Collected data
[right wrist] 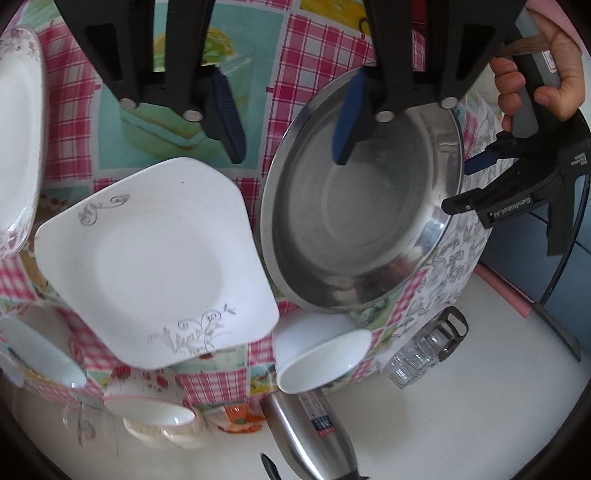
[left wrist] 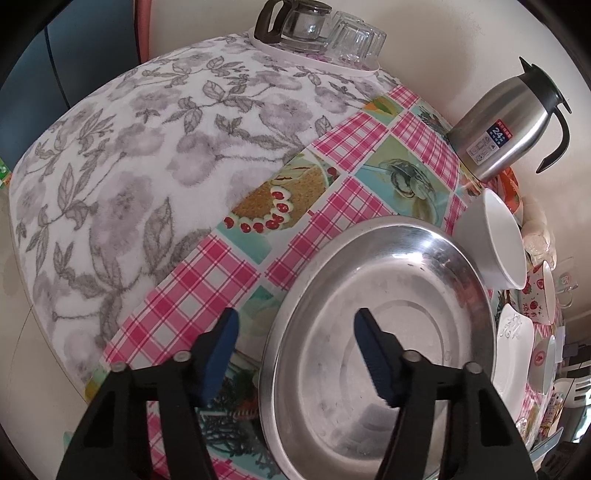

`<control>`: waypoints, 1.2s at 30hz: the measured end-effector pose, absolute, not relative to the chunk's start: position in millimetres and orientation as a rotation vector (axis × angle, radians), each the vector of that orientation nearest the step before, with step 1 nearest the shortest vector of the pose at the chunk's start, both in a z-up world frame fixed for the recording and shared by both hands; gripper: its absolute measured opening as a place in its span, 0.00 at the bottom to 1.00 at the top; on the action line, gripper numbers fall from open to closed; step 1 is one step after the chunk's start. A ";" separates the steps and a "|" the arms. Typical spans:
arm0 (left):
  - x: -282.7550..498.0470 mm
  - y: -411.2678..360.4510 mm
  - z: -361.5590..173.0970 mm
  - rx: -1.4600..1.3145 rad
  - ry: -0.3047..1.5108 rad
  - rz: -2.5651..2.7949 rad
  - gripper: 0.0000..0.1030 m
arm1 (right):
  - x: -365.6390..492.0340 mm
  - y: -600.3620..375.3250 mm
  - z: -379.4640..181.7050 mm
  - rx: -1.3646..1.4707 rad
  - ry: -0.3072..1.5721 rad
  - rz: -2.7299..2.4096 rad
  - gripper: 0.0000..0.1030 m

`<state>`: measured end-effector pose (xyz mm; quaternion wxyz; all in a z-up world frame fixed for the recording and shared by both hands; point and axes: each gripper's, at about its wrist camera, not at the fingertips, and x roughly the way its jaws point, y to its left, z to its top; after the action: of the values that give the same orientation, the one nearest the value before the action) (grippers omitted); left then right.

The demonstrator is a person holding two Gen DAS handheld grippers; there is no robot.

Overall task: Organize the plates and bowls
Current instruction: 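Move the left tool to the steel basin rim and close on it, then lift the steel basin with the left tool and tilt it up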

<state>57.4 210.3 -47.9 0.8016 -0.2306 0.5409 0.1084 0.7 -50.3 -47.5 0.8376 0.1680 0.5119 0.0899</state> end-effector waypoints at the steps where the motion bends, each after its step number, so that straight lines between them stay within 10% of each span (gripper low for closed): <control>1: 58.8 211.2 -48.9 -0.492 1.161 0.233 0.57 | 2.6 -51.1 -49.7 0.366 1.087 0.189 0.42; 9: 69.7 212.3 -64.1 -0.464 1.178 0.216 0.32 | 17.7 -52.2 -62.9 0.386 1.113 0.187 0.20; 36: 68.0 213.1 -59.4 -0.408 1.145 0.219 0.30 | 30.5 -43.5 -69.9 0.385 1.125 0.226 0.13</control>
<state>68.0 213.1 -59.4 0.8151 -0.1913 0.5370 0.1029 30.5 -43.5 -69.9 0.8223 0.1811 0.5289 0.1064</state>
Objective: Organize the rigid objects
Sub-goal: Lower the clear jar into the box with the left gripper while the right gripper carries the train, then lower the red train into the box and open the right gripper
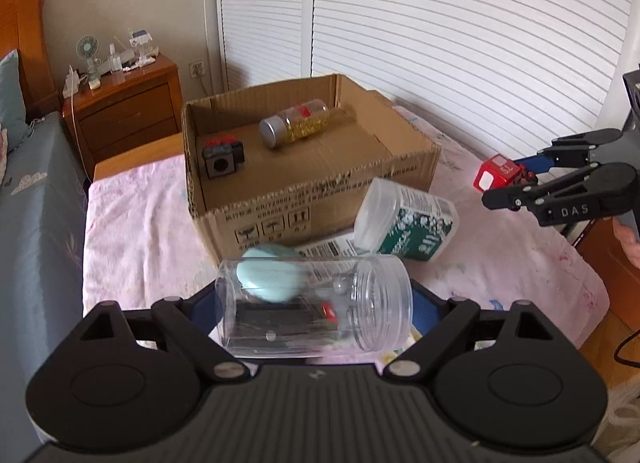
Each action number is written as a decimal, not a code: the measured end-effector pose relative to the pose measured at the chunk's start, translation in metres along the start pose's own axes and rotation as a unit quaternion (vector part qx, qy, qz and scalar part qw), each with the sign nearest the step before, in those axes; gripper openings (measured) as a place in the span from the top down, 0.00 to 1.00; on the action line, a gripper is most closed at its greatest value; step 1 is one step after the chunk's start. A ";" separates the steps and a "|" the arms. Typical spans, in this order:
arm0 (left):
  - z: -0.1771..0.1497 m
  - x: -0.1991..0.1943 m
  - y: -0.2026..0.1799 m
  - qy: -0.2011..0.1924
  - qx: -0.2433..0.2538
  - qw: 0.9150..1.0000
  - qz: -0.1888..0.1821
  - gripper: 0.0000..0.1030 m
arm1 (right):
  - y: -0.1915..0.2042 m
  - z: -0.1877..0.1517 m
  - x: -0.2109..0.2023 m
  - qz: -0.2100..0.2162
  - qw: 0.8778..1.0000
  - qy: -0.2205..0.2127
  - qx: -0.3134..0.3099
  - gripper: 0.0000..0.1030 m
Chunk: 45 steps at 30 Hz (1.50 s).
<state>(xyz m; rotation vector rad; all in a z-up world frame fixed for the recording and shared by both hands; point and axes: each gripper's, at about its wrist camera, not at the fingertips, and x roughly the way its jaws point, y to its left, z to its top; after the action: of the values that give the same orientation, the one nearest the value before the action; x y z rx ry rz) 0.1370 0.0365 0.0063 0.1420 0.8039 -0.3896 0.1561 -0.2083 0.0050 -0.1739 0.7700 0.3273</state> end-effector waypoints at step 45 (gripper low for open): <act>-0.022 0.002 0.025 -0.048 -0.081 0.993 0.071 0.02 | 0.023 0.096 0.037 0.020 1.000 -0.008 -0.008 0.41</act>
<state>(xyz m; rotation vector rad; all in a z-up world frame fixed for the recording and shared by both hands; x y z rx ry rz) 0.1332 0.0647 -0.0111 0.0280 0.7232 -0.1948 0.2354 -0.1526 0.0461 -0.1709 0.7569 0.3732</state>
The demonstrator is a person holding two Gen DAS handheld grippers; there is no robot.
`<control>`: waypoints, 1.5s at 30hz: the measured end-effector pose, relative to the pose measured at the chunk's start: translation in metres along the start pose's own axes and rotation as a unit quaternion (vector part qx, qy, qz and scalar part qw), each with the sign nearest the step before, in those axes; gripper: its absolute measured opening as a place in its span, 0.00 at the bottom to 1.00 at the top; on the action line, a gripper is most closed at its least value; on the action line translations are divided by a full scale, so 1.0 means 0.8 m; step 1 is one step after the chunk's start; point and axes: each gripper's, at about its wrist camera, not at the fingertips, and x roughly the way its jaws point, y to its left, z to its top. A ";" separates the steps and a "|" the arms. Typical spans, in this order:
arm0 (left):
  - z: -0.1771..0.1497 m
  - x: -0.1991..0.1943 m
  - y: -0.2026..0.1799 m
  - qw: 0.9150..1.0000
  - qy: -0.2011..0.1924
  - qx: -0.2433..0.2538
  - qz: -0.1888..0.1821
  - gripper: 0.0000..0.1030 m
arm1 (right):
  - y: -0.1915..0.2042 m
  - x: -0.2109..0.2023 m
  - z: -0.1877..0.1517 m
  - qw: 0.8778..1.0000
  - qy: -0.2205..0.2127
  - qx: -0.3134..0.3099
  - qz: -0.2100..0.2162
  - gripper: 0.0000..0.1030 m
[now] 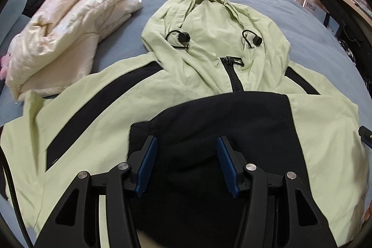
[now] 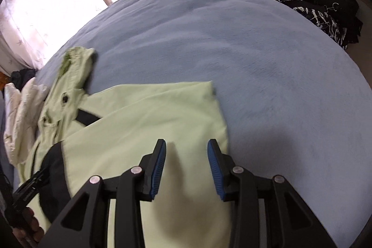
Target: Fold large clothes
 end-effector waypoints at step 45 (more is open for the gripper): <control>-0.230 -0.242 0.348 0.991 -0.049 -0.123 -0.022 0.55 | 0.320 -0.178 -0.315 0.973 0.027 -0.188 0.129 0.57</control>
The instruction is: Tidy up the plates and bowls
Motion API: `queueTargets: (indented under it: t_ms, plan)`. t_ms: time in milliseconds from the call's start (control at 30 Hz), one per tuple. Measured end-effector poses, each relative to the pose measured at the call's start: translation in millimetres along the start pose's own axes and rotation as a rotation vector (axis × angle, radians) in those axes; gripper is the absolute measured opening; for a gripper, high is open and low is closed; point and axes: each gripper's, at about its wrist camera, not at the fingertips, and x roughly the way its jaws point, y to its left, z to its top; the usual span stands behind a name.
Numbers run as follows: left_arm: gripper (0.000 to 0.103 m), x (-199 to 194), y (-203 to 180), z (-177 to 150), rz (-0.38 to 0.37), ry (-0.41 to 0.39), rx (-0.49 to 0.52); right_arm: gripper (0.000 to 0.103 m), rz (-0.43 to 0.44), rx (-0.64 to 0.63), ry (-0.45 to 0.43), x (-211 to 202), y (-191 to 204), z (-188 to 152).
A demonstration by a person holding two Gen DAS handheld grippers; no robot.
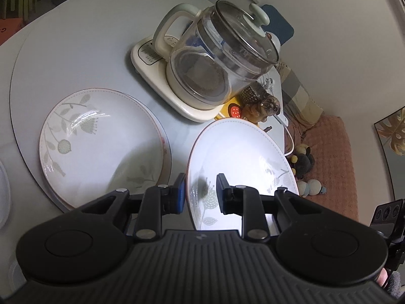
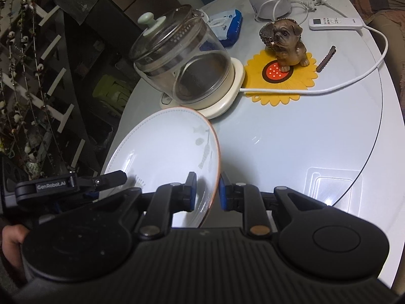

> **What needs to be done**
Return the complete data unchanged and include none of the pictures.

> **Solution to the exercise**
[right wrist] 
[left wrist] 

`<control>`: waypoints, 1.2s at 30hz: the measured end-effector pose, absolute, not relative to the chunk's start: position in millimetres and orientation as a rotation vector (axis × angle, radians), each the vector of that orientation nearest the step before, with step 1 nearest the shortest vector of the pose at the chunk's start, both in a z-up world frame fixed for the recording and shared by both hands; gripper: its absolute measured opening as a place in its span, 0.00 at the bottom to 1.00 at the top; on the action line, gripper numbers fall from open to closed; step 1 is one step after the chunk's start. A ";" separates the steps and a "|" the arms. Typical spans:
arm0 (left):
  - x: -282.7550..498.0470 mm
  - y: -411.2678..360.4510 mm
  - z: -361.5590..173.0970 mm
  - rx: -1.4600..1.3145 rad
  - ry: -0.3047..1.5108 rad
  - rz: -2.5651..2.7949 rad
  - gripper: 0.0000..0.1030 m
arm1 (right):
  - x: -365.6390..492.0340 mm
  - y: -600.3620..375.3250 mm
  - z: -379.4640..181.7050 mm
  - rx: -1.3646..1.4707 rad
  - ry: -0.3072..1.5721 rad
  - rz: -2.7299..2.4096 rad
  - gripper: 0.0000..0.1030 m

`<state>`: measured end-effector pose (xyz mm; quaternion wxyz; all in a z-up world frame fixed for the recording and shared by both hands; point and axes: each gripper's, at about its wrist camera, not at the fingertips, and x roughly the way its jaws point, y to its left, z to its top; after the action: of the values that give the same orientation, the one nearest the value before the action) (grippers omitted); left then right.

The demonstrator is a person holding two Gen DAS handheld grippers; there is no robot.

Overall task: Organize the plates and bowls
Current instruction: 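Move the left tool to the steel basin rim and close on it, then lift the steel basin with the left tool and tilt it up
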
<state>57.4 210.3 -47.9 0.8016 -0.2306 0.5409 0.1084 0.7 -50.3 -47.5 0.8376 0.1680 0.5119 0.0899</state> end-effector waypoints at the steps where the motion bends, each after its step number, so that straight lines between them stay within 10% of each span (gripper low for closed): <control>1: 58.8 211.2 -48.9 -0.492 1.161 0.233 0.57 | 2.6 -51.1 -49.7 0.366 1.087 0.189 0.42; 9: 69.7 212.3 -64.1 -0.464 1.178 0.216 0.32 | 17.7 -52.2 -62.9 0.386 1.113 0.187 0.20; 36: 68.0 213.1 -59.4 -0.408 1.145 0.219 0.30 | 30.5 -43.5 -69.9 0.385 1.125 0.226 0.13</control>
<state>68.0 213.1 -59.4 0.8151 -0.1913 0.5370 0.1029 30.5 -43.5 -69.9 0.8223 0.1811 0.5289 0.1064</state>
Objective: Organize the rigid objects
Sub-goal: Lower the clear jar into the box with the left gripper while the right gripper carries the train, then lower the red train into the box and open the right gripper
Each action number is written as a decimal, not a code: the measured end-effector pose relative to the pose measured at the chunk's start, translation in metres along the start pose's own axes and rotation as a unit quaternion (vector part qx, qy, qz and scalar part qw), each with the sign nearest the step before, in those axes; gripper openings (measured) as a place in the span from the top down, 0.00 to 1.00; on the action line, a gripper is most closed at its greatest value; step 1 is one step after the chunk's start. A ";" separates the steps and a "|" the arms. Typical spans, in this order:
arm0 (left):
  - z: -0.1771..0.1497 m
  - x: -0.1991..0.1943 m
  - y: -0.2026..0.1799 m
  - qy: -0.2011..0.1924
  - qx: -0.2433..0.2538
  - qw: 0.9150..1.0000
  - qz: -0.1888..0.1821
  - gripper: 0.0000..0.1030 m
arm1 (right):
  - y: -0.1915..0.2042 m
  - z: -0.1877..0.1517 m
  - x: -0.2109..0.2023 m
  - qz: -0.2100..0.2162
  - qw: 0.8778..1.0000
  - qy: -0.2205..0.2127
  - qx: -0.3134..0.3099
  - gripper: 0.0000..0.1030 m
Chunk: 45 steps at 30 Hz (1.50 s).
<state>(xyz m; rotation vector rad; all in a z-up world frame fixed for the recording and shared by both hands; point and axes: each gripper's, at about its wrist camera, not at the fingertips, and x roughly the way its jaws point, y to its left, z to its top; after the action: of the values that give the same orientation, the one nearest the value before the action; x y z rx ry rz) 0.1370 0.0365 0.0063 0.1420 0.8039 -0.3896 0.1561 -0.2083 0.0050 -0.1739 0.7700 0.3273</state> end-effector waypoints at step 45 (gripper low for open): <act>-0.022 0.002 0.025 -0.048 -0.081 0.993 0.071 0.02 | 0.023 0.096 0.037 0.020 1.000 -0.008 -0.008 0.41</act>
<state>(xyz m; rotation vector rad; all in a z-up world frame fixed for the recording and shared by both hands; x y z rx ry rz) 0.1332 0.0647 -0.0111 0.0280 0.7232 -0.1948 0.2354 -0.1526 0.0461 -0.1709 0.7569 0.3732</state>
The demonstrator is a person holding two Gen DAS handheld grippers; there is no robot.
`<control>`: waypoints, 1.5s at 30hz: the measured end-effector pose, relative to the pose measured at the chunk's start: translation in metres along the start pose's own axes and rotation as a unit quaternion (vector part qx, qy, qz and scalar part qw), each with the sign nearest the step before, in those axes; gripper: its absolute measured opening as a place in its span, 0.00 at the bottom to 1.00 at the top; on the action line, a gripper is most closed at its least value; on the action line translations are divided by a full scale, so 1.0 means 0.8 m; step 1 is one step after the chunk's start; point and axes: each gripper's, at about its wrist camera, not at the fingertips, and x roughly the way its jaws point, y to its left, z to its top. A ";" separates the steps and a "|" the arms. Typical spans, in this order:
arm0 (left):
  - z: -0.1771..0.1497 m
  - x: -0.1991..0.1943 m
  - y: -0.2026..0.1799 m
  - qw: 0.9150..1.0000
  - qy: -0.2011..0.1924
  - qx: -0.2433..0.2538
  - qz: -0.1888..0.1821
  - gripper: 0.0000..0.1030 m
arm1 (right):
  - y: -0.1915..0.2042 m
  - x: -0.2109..0.2023 m
  - z: -0.1877..0.1517 m
  - qw: 0.8778..1.0000
  - qy: -0.2205..0.2127
  - qx: -0.3134..0.3099
  - qz: -0.2100..0.2162
  - gripper: 0.0000..0.1030 m
[now] 
[now] 
Target: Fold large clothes
 end-effector waypoints at step 45 (more is open for the gripper): <control>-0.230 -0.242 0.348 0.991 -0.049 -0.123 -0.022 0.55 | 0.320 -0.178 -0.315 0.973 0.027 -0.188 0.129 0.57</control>
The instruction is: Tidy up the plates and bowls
Motion API: `queueTargets: (indented under it: t_ms, plan)`. t_ms: time in milliseconds from the call's start (control at 30 Hz), one per tuple. Measured end-effector poses, each relative to the pose measured at the call's start: translation in millimetres along the start pose's own axes and rotation as a rotation vector (axis × angle, radians) in those axes; gripper is the absolute measured opening; for a gripper, high is open and low is closed; point and axes: each gripper's, at about its wrist camera, not at the fingertips, and x roughly the way its jaws point, y to its left, z to its top; the usual span stands behind a name.
Numbers run as follows: left_arm: gripper (0.000 to 0.103 m), x (-199 to 194), y (-203 to 180), z (-177 to 150), rz (-0.38 to 0.37), ry (-0.41 to 0.39), rx (-0.49 to 0.52); right_arm: gripper (0.000 to 0.103 m), rz (-0.43 to 0.44), rx (-0.64 to 0.63), ry (-0.45 to 0.43), x (-211 to 202), y (-191 to 204), z (-188 to 152).
A demonstration by a person holding two Gen DAS handheld grippers; no robot.

The submitted answer is complete.